(Stored data entries)

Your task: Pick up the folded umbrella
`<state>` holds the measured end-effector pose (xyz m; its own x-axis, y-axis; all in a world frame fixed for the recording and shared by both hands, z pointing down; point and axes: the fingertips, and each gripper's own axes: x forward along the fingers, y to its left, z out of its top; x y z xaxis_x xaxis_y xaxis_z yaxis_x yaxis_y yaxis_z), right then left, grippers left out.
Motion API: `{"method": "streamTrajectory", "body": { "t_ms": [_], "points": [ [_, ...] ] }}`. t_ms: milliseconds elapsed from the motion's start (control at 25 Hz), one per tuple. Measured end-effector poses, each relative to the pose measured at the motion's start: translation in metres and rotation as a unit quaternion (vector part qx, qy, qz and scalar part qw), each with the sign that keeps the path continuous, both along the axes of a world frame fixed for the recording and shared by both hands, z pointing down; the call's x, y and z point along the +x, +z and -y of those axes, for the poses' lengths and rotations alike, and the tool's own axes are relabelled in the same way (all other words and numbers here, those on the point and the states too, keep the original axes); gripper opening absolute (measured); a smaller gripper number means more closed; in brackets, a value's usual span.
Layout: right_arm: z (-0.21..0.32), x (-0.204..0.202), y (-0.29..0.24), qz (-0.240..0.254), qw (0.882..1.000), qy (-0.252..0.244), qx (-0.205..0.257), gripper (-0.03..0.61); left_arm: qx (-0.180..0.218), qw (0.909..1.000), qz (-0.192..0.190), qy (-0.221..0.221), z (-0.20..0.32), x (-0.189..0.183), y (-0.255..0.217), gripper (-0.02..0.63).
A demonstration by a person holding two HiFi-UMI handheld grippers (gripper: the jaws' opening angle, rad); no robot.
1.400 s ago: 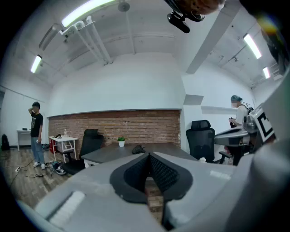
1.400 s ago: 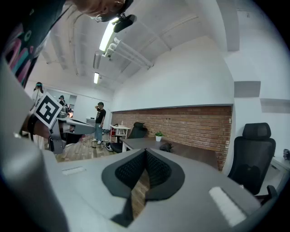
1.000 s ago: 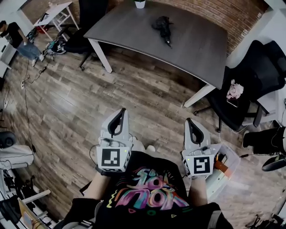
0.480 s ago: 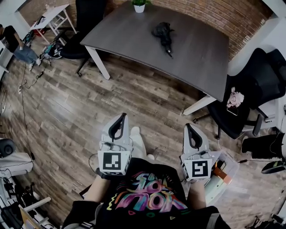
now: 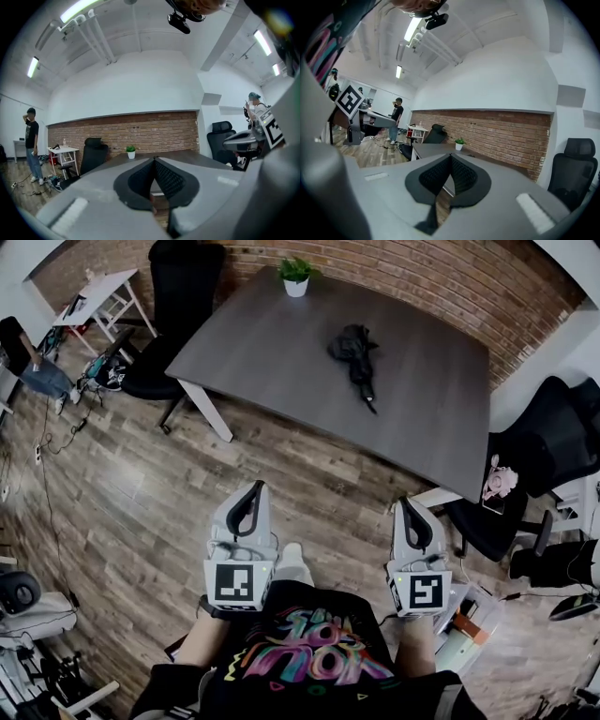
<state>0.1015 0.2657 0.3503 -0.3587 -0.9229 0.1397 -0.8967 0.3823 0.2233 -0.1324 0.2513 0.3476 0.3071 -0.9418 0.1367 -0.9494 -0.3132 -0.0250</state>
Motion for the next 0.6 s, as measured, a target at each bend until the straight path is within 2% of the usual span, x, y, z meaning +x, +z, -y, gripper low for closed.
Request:
{"method": "streamTrajectory", "body": {
  "t_ms": [160, 280, 480, 600],
  "points": [
    [0.035, -0.017, 0.002, 0.0, 1.0, 0.01, -0.004, 0.002, 0.007, 0.9997, 0.019, 0.015, 0.035, -0.019, 0.005, 0.0],
    [0.054, -0.025, 0.0, 0.0, 1.0, 0.016, -0.004, 0.002, 0.003, 0.9999, 0.0, 0.015, 0.056, -0.031, 0.006, 0.002],
    [0.075, -0.03, 0.0, 0.01, 0.999, 0.034, -0.003, 0.002, 0.006, 0.9997, 0.004, 0.025, 0.08, -0.037, 0.012, 0.002],
    [0.082, -0.032, 0.007, 0.016, 0.999, 0.038, -0.015, 0.002, -0.007, 0.9996, -0.005, 0.028, 0.09, -0.037, 0.019, 0.0]
  ]
}}
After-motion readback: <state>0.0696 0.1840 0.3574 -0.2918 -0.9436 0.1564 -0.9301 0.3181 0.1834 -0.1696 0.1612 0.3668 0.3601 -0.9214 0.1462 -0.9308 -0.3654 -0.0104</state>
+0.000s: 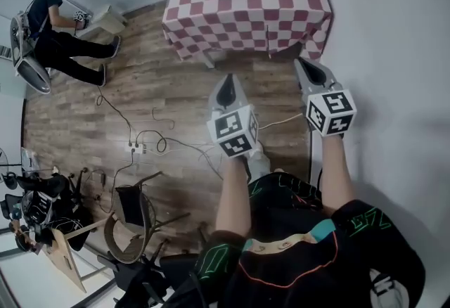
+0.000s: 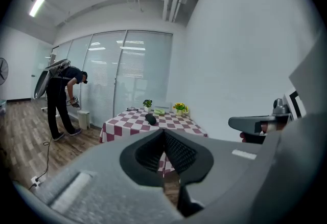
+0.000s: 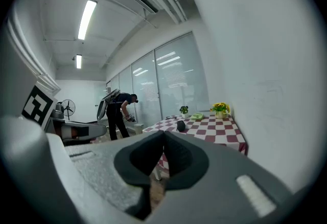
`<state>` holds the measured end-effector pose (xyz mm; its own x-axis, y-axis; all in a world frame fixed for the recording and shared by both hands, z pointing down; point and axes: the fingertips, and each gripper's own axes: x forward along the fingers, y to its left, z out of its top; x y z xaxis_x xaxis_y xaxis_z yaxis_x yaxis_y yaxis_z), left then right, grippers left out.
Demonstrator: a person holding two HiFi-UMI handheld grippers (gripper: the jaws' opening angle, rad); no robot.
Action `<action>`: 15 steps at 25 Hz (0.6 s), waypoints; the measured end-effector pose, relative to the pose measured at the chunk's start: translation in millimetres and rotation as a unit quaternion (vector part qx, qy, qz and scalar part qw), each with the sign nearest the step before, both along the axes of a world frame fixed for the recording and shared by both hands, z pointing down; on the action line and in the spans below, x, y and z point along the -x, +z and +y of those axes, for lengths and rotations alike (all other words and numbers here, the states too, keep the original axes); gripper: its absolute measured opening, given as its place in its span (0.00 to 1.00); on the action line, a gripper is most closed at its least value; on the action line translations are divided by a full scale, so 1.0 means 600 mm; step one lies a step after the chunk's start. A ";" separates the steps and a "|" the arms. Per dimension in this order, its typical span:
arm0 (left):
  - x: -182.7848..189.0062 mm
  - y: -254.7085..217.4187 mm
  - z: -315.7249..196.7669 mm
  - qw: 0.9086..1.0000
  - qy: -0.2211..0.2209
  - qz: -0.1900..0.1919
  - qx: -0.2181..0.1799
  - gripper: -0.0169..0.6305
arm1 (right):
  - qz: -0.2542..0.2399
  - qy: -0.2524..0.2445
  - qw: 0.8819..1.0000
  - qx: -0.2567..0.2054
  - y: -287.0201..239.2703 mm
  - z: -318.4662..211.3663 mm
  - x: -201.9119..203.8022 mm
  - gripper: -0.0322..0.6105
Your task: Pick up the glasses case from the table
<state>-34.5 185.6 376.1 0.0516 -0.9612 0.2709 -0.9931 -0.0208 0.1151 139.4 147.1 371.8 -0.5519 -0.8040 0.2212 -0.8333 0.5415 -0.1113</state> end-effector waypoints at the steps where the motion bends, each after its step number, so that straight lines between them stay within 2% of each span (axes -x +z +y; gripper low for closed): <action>1: 0.007 0.003 -0.011 1.000 0.000 0.003 0.002 0.04 | 0.002 0.000 1.000 0.002 0.002 -0.009 0.007 0.06; 9: 0.054 0.019 -0.093 1.000 0.009 0.018 0.002 0.04 | 0.023 0.014 1.000 0.009 0.009 -0.083 0.045 0.06; 15: 0.121 0.018 -0.137 0.999 -0.002 0.042 -0.007 0.04 | 0.035 -0.001 0.999 -0.006 -0.008 -0.123 0.113 0.06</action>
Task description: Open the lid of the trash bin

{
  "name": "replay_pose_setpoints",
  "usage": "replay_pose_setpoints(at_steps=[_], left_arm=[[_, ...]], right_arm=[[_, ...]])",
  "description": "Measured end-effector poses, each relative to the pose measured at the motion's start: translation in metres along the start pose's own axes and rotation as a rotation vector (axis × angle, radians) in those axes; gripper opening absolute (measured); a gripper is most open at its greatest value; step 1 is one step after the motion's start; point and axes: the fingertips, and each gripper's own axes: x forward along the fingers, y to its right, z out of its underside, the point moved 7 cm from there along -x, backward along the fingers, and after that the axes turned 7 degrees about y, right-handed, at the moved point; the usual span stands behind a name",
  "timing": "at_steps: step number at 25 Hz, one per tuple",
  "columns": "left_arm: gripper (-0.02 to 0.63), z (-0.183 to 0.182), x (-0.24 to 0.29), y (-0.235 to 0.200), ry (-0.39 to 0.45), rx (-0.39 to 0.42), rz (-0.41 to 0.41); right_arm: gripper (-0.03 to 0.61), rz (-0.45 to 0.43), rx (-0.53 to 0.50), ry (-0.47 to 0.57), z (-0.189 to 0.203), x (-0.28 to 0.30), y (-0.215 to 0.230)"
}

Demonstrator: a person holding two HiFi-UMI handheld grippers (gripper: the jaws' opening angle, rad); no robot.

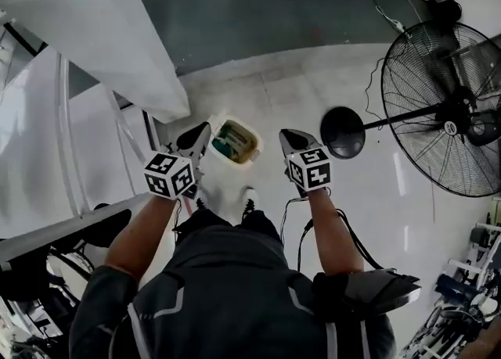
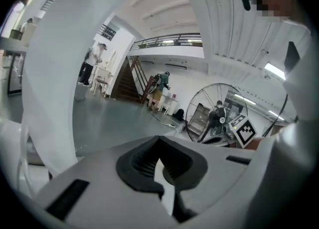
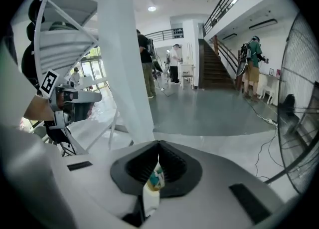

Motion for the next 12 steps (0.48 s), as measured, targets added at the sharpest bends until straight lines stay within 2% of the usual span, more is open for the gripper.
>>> replay_pose_setpoints(at_steps=[4,12], left_arm=[[0.006,-0.039,-0.023,0.016,0.055,0.009,-0.039],[0.006,-0.109,-0.049,0.047,0.125,0.089,0.001]], right_arm=[[0.026,0.013,-0.01,0.095,-0.039,-0.047,-0.01],[0.026,0.094,-0.076,0.321,-0.116,-0.114,-0.018]])
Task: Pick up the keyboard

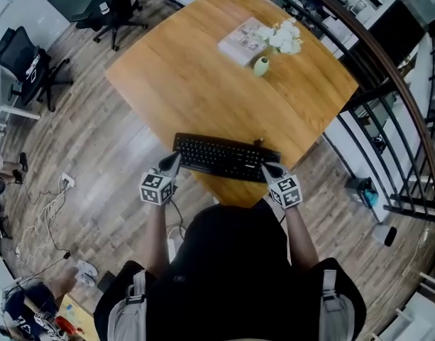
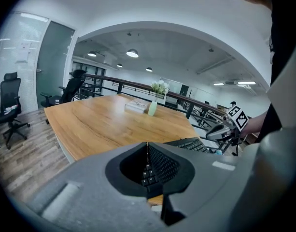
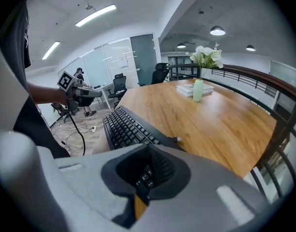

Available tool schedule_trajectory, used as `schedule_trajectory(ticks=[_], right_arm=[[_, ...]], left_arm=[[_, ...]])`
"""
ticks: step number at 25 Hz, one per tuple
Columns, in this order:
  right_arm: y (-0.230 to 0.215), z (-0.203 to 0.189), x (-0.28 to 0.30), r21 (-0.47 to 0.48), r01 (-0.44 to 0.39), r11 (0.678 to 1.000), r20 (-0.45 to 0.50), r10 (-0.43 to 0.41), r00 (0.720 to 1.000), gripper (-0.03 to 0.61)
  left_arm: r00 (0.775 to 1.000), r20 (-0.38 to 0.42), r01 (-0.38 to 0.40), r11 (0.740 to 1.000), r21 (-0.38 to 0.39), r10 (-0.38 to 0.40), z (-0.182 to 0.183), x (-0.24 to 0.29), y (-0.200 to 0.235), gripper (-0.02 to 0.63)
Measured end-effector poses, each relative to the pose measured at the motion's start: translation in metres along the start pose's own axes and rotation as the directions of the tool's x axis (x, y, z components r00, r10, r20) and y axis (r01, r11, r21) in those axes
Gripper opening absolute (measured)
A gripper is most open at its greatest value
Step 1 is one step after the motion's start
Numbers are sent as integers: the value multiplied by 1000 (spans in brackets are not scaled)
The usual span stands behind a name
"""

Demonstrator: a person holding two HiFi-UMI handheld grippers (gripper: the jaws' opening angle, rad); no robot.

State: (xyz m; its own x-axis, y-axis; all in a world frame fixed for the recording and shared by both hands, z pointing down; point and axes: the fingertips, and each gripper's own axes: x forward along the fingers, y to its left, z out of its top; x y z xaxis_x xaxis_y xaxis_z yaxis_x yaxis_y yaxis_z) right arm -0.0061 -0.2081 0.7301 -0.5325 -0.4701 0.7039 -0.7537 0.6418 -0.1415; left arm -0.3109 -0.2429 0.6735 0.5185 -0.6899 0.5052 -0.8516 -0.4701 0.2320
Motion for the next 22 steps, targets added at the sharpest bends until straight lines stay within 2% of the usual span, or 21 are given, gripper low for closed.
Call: schedule_trajectory(ticks=[2, 6, 11, 13, 14, 15, 18, 22], right_arm=[[-5, -6, 0, 13, 4, 1000, -12, -4, 1000, 5], [-11, -16, 6, 45, 6, 999, -38, -4, 999, 5], [-22, -30, 10, 78, 28, 997, -67, -23, 998, 6], [-26, -37, 12, 90, 39, 995, -87, -31, 996, 8], [-28, -40, 14, 95, 41, 995, -96, -32, 995, 56], [-29, -43, 15, 99, 43, 994, -104, -33, 994, 77], [-37, -50, 16, 106, 63, 992, -122, -50, 991, 83], [-46, -52, 18, 148, 88, 985, -106, -73, 992, 140]], left_arm=[[1000, -25, 4, 1000, -4, -4, -6, 7, 3, 14], [1000, -30, 4, 995, -95, -7, -16, 18, 17, 15], [998, -60, -18, 991, -135, 10, -28, 29, 29, 19], [998, -69, -14, 985, -171, 2, -32, 35, 34, 61], [997, -80, -16, 983, -182, 2, -35, 37, 36, 107], [996, -92, -20, 982, -187, 3, -37, 40, 38, 135], [993, -121, -29, 984, -177, 7, -41, 46, 42, 154], [986, -161, -61, 986, -156, 36, -51, 48, 52, 183]])
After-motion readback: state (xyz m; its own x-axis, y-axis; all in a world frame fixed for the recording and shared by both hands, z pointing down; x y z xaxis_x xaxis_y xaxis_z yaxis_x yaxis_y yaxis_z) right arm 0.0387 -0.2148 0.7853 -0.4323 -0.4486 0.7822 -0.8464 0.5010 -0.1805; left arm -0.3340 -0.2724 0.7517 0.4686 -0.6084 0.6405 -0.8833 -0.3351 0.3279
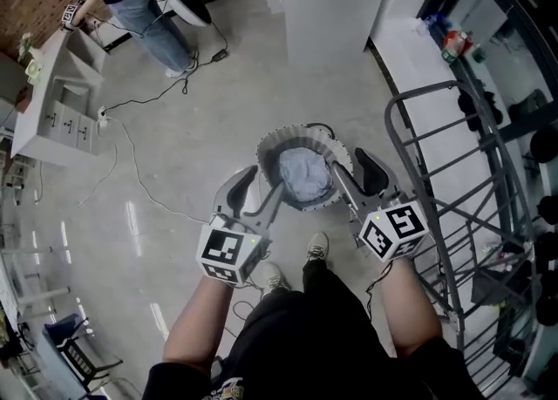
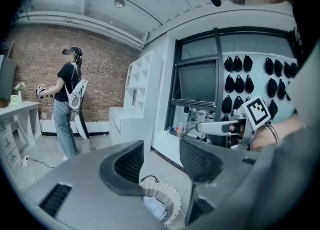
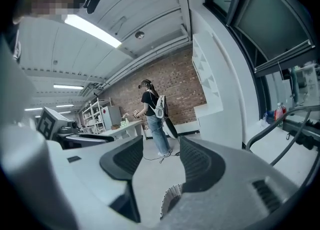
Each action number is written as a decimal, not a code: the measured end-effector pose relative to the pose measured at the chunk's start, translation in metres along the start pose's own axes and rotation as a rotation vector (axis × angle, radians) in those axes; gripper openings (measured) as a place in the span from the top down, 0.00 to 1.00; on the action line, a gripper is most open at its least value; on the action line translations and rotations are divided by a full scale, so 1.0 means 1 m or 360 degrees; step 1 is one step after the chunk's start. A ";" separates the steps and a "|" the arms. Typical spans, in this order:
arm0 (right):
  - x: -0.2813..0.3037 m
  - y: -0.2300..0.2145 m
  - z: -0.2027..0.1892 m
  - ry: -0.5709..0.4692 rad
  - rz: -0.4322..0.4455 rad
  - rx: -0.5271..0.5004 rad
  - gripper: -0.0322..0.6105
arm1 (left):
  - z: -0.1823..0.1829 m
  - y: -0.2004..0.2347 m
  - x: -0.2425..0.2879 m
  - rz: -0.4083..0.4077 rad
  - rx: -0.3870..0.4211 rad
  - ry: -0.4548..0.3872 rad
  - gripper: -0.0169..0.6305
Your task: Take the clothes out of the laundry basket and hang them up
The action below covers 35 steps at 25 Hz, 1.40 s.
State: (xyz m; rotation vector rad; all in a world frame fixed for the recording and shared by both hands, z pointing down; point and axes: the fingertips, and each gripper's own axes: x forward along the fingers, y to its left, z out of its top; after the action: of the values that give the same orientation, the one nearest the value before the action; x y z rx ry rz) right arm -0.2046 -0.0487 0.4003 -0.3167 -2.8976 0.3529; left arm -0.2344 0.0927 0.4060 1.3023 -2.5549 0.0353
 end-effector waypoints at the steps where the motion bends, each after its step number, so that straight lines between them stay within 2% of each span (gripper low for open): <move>1: 0.004 -0.006 -0.003 0.0010 0.0017 0.0011 0.58 | -0.001 -0.001 0.007 0.0013 -0.0003 0.0007 0.65; 11: 0.044 -0.059 -0.043 0.0128 0.0110 0.0134 0.56 | -0.023 0.000 0.063 0.0105 0.0001 0.0058 0.65; 16: 0.069 -0.075 -0.071 0.0156 0.0090 0.0155 0.56 | -0.046 0.015 0.087 0.0088 0.0049 0.0063 0.65; 20: 0.087 -0.083 -0.097 0.0197 0.0054 0.0162 0.55 | -0.066 0.027 0.101 0.0025 0.0066 0.0141 0.65; 35: 0.152 -0.117 -0.215 0.0290 -0.0143 0.0180 0.55 | -0.187 0.094 0.145 -0.0107 -0.0029 0.0187 0.65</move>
State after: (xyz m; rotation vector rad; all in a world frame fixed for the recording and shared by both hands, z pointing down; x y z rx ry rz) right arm -0.3229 -0.0786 0.6614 -0.1890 -2.6908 0.4460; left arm -0.3471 0.0610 0.6316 1.3370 -2.4070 0.0726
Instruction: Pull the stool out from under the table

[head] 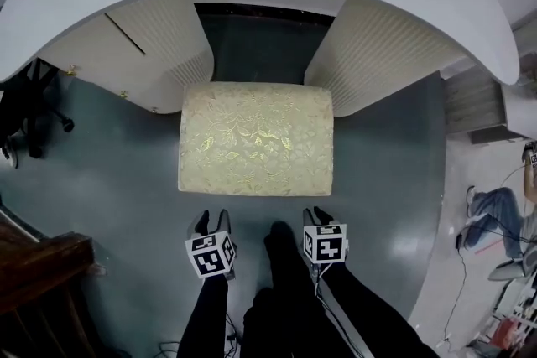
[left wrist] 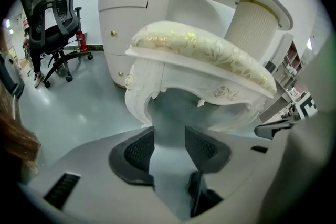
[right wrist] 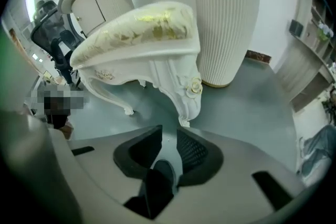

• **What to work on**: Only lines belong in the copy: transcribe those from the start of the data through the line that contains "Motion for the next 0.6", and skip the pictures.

• **Result for this exercise**:
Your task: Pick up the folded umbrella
`<state>` holds the measured end-effector pose (xyz m; its own x-axis, y-axis; all in a world frame fixed for the recording and shared by both hands, z pointing down; point and axes: the fingertips, and each gripper's own axes: x forward along the fingers, y to its left, z out of its top; x y z xaxis_x xaxis_y xaxis_z yaxis_x yaxis_y yaxis_z), right then left, grippers left out.
Motion API: `{"method": "streamTrajectory", "body": { "t_ms": [_], "points": [ [_, ...] ] }}`. t_ms: milliseconds elapsed from the motion's start (control at 25 Hz), one per tuple. Measured end-effector poses, each relative to the pose measured at the motion's start: translation in metres and rotation as a unit quaternion (vector part qx, qy, qz and scalar part qw), each with the sign that keeps the path continuous, both along the axes of a world frame fixed for the recording and shared by both hands, z pointing down; the call's x, y and z point along the +x, +z and -y of those axes, for the poses' lengths and rotations alike, and the tool's own axes are relabelled in the same way (all other words and numbers here, those on the point and the states too, keep the original axes); gripper opening absolute (measured); a smaller gripper number means more closed; in brackets, a value's usual span.
Layout: right_arm: z (-0.21..0.32), x (-0.204..0.202), y (-0.29..0.24), qz (-0.240..0.254), qw (0.882..1.000), qy (-0.252..0.244), qx (-0.205..0.257), gripper (-0.03..0.61); left_arm: qx (-0.180..0.218), qw (0.909..1.000), qz (-0.192..0.190), qy (-0.221..0.221), z (-0.20..0.32), x (-0.189..0.183), y (-0.255..0.217), gripper (-0.02..0.63).
A demonstration by a person holding two HiFi-UMI handheld grippers (gripper: the jaws' opening angle, rad); no robot.
1.400 s ago: 
1.400 s ago: 
1.000 s ago: 
0.480 s ago: 
now: 
<state>0.1015 0.2657 0.3503 -0.3587 -0.9229 0.1397 -0.8967 0.3823 0.2233 -0.1324 0.2513 0.3476 0.3071 -0.9418 0.1367 -0.9494 -0.3132 -0.0250</state>
Motion for the next 0.6 s, as measured, a target at each bend until the straight path is within 2% of the usual span, x, y, z meaning +x, +z, -y, gripper low for closed.

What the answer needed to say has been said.